Простыня похрустывала и издавала цветочный аромат.
О, это было чудесно. Касси глубоко вздохнула и вытянула ноги. На секунду ей показалось, будто она дома, в собственной постели. До нее доносилось слабое бормотание ветра, а к голубю присоединился дрозд. Она закрыла глаза, но снова открыла, когда в памяти всплыла сцена на аллее Борхерлан.

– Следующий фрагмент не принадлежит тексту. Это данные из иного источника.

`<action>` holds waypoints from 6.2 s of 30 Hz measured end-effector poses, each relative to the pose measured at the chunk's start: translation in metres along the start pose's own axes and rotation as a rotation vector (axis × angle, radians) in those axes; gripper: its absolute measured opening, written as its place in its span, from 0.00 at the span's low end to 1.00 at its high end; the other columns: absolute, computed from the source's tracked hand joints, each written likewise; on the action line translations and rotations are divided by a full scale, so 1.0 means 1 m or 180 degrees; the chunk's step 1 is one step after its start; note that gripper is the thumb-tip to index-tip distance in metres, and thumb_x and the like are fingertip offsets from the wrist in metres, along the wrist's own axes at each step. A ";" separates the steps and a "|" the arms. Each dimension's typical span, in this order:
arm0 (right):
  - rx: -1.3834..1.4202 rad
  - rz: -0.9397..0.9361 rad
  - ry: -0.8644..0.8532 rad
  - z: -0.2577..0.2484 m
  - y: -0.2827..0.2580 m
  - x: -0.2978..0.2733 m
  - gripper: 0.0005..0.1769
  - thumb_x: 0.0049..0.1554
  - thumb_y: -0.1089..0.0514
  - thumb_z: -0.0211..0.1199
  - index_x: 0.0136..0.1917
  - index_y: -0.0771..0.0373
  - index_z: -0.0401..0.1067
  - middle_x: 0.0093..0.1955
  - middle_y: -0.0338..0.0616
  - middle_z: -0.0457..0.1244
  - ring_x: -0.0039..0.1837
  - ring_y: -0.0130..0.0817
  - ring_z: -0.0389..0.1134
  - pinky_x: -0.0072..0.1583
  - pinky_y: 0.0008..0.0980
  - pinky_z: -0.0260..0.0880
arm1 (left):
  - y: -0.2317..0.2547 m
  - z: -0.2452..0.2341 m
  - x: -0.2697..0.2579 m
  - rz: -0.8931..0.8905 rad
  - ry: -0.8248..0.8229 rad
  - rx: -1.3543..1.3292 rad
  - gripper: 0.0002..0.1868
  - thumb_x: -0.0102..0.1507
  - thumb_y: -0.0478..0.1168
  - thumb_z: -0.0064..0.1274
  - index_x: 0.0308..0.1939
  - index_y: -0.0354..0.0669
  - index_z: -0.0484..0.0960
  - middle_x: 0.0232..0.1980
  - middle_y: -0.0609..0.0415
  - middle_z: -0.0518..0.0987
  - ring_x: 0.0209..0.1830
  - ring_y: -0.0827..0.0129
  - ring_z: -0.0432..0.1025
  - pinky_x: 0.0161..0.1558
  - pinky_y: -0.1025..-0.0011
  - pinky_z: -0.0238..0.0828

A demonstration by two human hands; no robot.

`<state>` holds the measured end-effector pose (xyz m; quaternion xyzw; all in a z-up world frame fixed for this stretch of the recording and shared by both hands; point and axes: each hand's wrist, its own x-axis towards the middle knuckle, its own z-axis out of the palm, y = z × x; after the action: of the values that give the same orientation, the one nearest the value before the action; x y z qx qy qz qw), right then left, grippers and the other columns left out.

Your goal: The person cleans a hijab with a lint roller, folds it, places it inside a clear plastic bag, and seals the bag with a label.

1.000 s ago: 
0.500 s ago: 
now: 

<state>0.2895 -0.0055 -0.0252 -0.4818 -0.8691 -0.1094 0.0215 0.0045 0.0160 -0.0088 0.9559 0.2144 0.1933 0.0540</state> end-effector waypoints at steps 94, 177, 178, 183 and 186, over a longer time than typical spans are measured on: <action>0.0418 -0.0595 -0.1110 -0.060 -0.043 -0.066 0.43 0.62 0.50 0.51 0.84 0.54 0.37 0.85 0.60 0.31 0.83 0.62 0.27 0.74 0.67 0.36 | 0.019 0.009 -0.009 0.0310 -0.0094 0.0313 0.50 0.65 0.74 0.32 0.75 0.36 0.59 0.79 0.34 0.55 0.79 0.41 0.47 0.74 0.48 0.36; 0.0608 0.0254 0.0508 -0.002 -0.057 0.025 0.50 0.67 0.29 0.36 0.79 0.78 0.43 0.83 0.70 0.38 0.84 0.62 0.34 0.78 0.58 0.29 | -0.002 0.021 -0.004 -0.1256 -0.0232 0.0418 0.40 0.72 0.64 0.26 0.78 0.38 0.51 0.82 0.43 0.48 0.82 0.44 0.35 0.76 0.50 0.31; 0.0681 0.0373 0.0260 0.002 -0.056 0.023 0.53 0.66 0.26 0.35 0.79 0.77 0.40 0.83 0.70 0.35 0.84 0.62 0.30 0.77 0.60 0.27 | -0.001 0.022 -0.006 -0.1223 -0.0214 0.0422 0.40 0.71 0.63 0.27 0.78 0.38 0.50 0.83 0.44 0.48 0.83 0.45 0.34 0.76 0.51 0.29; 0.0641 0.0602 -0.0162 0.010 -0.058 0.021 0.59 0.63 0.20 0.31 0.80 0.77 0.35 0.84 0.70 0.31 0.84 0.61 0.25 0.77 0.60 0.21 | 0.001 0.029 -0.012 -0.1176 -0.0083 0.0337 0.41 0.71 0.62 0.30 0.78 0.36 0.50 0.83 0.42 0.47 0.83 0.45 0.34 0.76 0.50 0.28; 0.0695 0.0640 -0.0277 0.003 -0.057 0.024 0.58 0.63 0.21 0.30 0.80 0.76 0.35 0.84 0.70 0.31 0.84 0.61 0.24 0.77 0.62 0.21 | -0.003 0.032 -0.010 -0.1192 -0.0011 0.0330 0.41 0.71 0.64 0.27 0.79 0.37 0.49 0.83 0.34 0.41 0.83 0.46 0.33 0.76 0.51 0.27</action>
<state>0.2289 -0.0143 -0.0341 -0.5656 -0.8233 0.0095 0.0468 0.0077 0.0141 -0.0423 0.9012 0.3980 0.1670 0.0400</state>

Она посмотрела на большую картину, висевшую рядом с камином. На ней не было ничего, кроме цветных пятен. Два цвета, три? Или больше? В темно-синей рамке фона центр картины горизонтально пересекает широкая ярко-голубая полоса. Над ней – глухое темное поле с проступающими сквозь фиолетовое коричневатыми пятнами. Ниже та же ржавчина, как инеем, покрыта слоем краски сизого, холодного оттенка. Касси продолжала вглядываться.
«Надо же, картина, на которой так мало всего, может быть так прекрасна», – удивилась она. Полотно затягивало внутрь. От него было не оторвать глаз.

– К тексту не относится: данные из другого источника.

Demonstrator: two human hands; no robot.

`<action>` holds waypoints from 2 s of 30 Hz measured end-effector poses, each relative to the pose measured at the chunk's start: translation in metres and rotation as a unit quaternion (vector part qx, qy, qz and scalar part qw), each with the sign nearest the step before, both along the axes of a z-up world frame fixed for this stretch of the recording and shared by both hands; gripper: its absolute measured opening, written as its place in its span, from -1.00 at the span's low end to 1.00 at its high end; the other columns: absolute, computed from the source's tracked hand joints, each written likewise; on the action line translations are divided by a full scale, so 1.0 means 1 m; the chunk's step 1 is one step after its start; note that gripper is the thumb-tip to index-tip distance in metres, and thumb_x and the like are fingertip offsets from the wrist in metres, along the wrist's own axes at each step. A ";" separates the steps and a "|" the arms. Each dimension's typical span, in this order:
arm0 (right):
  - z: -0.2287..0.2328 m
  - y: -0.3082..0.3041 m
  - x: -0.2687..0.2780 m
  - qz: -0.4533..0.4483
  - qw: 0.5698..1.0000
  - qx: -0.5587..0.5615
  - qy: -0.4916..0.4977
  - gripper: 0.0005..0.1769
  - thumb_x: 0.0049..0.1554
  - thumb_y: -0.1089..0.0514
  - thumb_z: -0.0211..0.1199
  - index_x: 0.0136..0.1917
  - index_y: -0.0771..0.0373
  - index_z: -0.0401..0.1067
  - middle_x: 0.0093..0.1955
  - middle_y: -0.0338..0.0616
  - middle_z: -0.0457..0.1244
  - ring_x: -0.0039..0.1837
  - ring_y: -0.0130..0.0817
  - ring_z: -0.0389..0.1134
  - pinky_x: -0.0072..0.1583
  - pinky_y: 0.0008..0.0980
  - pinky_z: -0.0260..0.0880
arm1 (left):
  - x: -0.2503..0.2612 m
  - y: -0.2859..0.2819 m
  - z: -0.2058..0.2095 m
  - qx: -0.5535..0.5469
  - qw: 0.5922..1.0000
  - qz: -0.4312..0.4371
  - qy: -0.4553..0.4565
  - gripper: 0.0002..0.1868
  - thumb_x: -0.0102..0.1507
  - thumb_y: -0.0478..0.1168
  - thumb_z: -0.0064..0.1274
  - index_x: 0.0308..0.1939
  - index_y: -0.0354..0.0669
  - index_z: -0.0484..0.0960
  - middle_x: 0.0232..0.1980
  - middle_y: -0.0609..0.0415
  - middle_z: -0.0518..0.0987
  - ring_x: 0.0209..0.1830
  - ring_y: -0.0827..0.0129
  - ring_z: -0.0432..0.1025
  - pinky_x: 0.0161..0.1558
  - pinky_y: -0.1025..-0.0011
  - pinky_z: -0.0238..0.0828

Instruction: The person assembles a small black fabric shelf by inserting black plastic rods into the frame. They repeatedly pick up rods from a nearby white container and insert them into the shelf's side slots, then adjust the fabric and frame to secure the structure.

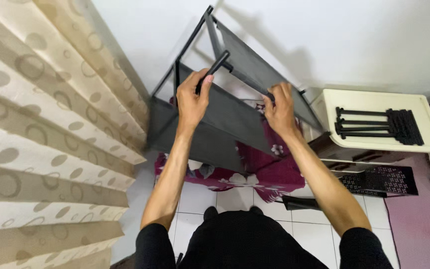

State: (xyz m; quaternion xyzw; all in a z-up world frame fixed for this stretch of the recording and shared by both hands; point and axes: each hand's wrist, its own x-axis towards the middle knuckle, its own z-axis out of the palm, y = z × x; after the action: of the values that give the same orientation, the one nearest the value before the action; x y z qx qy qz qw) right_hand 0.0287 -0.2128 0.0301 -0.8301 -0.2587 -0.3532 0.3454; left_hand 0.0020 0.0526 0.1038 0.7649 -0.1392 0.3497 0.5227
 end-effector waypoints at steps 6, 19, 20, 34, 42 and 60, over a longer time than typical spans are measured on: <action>-0.064 -0.018 -0.027 -0.035 0.973 0.171 0.150 -0.78 0.24 0.36 0.24 0.03 0.29 0.20 -0.13 -0.14 0.12 -0.11 -0.37 0.18 -0.06 -0.33 0.22 | -0.015 -0.052 0.042 0.168 0.985 -0.040 0.016 -0.76 0.34 -0.14 0.19 -0.04 -0.24 0.70 -0.28 -0.02 0.62 -0.47 0.19 0.48 -0.40 0.29 0.36; -0.191 -0.042 -0.072 -0.023 0.922 0.271 0.275 -0.69 0.24 0.22 0.29 0.11 0.26 0.18 -0.09 -0.22 0.21 -0.08 -0.52 0.20 -0.05 -0.45 0.27 | -0.028 -0.113 -0.022 0.288 0.947 -0.139 -0.025 -0.78 0.30 -0.13 0.19 -0.13 -0.22 0.71 -0.28 0.00 0.61 -0.30 0.07 0.53 -0.29 0.19 0.44; -0.193 -0.045 -0.070 -0.006 0.923 0.277 0.265 -0.68 0.23 0.22 0.30 0.11 0.26 0.18 -0.08 -0.22 0.22 -0.07 -0.51 0.21 -0.04 -0.44 0.27 | -0.026 -0.116 -0.025 0.294 0.944 -0.148 -0.025 -0.77 0.30 -0.13 0.19 -0.12 -0.23 0.71 -0.29 -0.01 0.60 -0.30 0.07 0.53 -0.27 0.19 0.44; -0.093 -0.127 -0.052 0.088 0.898 0.282 0.326 -0.50 0.42 -0.23 -0.09 0.30 0.23 0.27 0.15 -0.10 0.30 0.26 -0.26 0.35 0.38 -0.12 0.36 | -0.036 -0.130 -0.042 0.312 0.933 -0.176 -0.015 -0.74 0.34 -0.12 0.14 -0.08 -0.28 0.69 -0.28 -0.03 0.58 -0.28 0.05 0.53 -0.26 0.19 0.46; -0.003 -0.110 -0.036 0.117 0.922 0.101 0.355 -0.46 0.42 -0.21 -0.10 0.40 0.17 0.36 0.00 -0.12 0.23 0.07 -0.23 0.26 0.14 -0.22 0.31 | -0.036 -0.125 -0.042 0.344 0.929 -0.136 0.010 -0.69 0.32 -0.01 0.14 -0.17 -0.22 0.68 -0.33 -0.02 0.61 -0.38 0.02 0.53 -0.30 0.16 0.44; -0.014 -0.076 -0.013 0.210 0.750 0.406 0.478 -0.19 0.27 -0.54 -0.27 0.02 0.19 0.42 -0.18 -0.30 0.23 -0.09 -0.46 0.31 0.01 -0.44 0.35 | -0.033 -0.127 -0.042 0.376 0.906 -0.186 0.047 -0.70 0.38 -0.04 0.04 -0.18 -0.22 0.64 -0.31 -0.05 0.61 -0.37 -0.01 0.54 -0.39 0.10 0.42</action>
State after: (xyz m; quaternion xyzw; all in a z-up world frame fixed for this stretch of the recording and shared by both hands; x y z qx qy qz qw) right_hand 0.0160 -0.2885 0.0157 -0.5966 -0.0599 0.0996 0.7941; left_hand -0.0310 -0.0748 0.0621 0.8805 -0.3757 0.1313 0.2574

Женщина вернулась с тазиком воды и аптечкой.
– Нравится?
Касси лишь кивнула, не отводя глаз от картины.
– Как думаешь, как она называется?
Касси удивилась:
– Откуда я могу это знать?
– Ну, как бы она могла называться? Как бы ты ее назвала, если бы сама написала?
Девушка задумалась.
– Может, что-то типа «Одинокое море» или вроде того, – ответила она наконец. – Потому что она похожа на море у нас дома. Ну, там, где мы раньше жили. Ночное море, когда никого нет.
Женщина подвинула стул поближе к дивану и развязала шнурки на грязных кедах. Она вытерла полотенцем грязь с кожи и осмотрела лодыжку.

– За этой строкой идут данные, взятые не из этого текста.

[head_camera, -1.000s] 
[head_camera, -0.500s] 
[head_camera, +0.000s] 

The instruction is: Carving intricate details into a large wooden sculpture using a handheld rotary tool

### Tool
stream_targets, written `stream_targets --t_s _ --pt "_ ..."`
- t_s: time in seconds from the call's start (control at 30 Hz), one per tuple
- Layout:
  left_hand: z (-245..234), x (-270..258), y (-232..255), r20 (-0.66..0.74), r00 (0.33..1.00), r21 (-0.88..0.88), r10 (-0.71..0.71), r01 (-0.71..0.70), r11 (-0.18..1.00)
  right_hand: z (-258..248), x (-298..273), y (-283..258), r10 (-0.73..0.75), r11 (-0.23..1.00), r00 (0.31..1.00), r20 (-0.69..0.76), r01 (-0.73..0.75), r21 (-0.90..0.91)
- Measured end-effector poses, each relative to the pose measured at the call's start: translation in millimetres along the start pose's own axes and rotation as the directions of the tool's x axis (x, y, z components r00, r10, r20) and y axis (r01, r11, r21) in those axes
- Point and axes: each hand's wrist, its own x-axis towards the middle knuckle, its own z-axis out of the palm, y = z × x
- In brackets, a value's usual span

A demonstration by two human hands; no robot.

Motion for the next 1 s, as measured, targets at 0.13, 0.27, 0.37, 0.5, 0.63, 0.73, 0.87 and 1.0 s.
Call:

– Стисни зубы, – сказала женщина, осторожно ощупывая сустав. – Надо выяснить, перелом это или ты просто подвернула ногу. Больно?
– Терпимо.
– Отлично, значит, тебе повезло. Немного льда, тугая повязка, и через день-два сможешь нормально ходить.
Она перевела взгляд с опухшей лодыжки чуть повыше.
– Душ и чистая одежда тоже не помешают. А это еще что? – она указала на темное пятно на джинсах. – Кровь?
– Может быть, – уклончиво ответила Касси. – Но там не болит. Я вытру, как приду домой.
– Вздор. Снимай свои штаны, я посмотрю.
Касси не шелохнулась.
– Тебе помочь?
– Нет! – Касси яростно замотала головой. – Я же сказала, что не надо!
– Мне что, нельзя видеть твои голые ноги?
Касси немного отогрелась. Вдруг она нащупала в кармане джинсов лифчик. Она повернула голову и уставилась на картину.
Женщина вздохнула:
– Вы повсюду ходите полуголые, а старухе нельзя посмотреть ранку на ноге? Ладно, нет так нет. Приятного тебе заражения.
Она стала собирать аптечку и привстала.
Не говоря ни слова, Касси расстегнула брюки. Молния заскрипела от песка. Она спустила джинсы до колен и аккуратно вытащила ноги из мокрых штанин.
Затем она снова легла. Пока женщина осматривала рану на бедре, Касси продолжала разглядывать картину.
– Все плохо?
– Кровь остановилась, но рана довольно глубокая. Останется шрам. Я сейчас ее промою и забинтую.
Она осторожно смыла кровь.
– Я ведь даже не знаю, как тебя зовут, – вдруг сказала она.
– Касси. Полное имя – Кассандра.
На секунду повисла тишина. Казалось, что женщине была важна только рана.
– А вас?
– Меня?
– Да, как вас зовут?
Женщина долго молчала. Она обработала рану йодом и заклеила ее большим пластырем. А потом наконец сказала:
– Коба. Полное имя – Якоба.
Она наложила влажную повязку на опухшую лодыжку и дала Касси мочалку, чтобы та вытерла грязь с рук.
– А его зовут Ротко, – добавила она, кивнув на картину. – Марк Ротко. Несчастный человек, но великий художник. Разумеется, это всего лишь репродукция.
Она поднялась и задумчиво посмотрела на Касси:
– Вот и все. Что теперь?
Внезапно в комнате раздался пронзительный свист. От страха Коба подскочила на месте, а напуганный пес с лаем пустился наутек.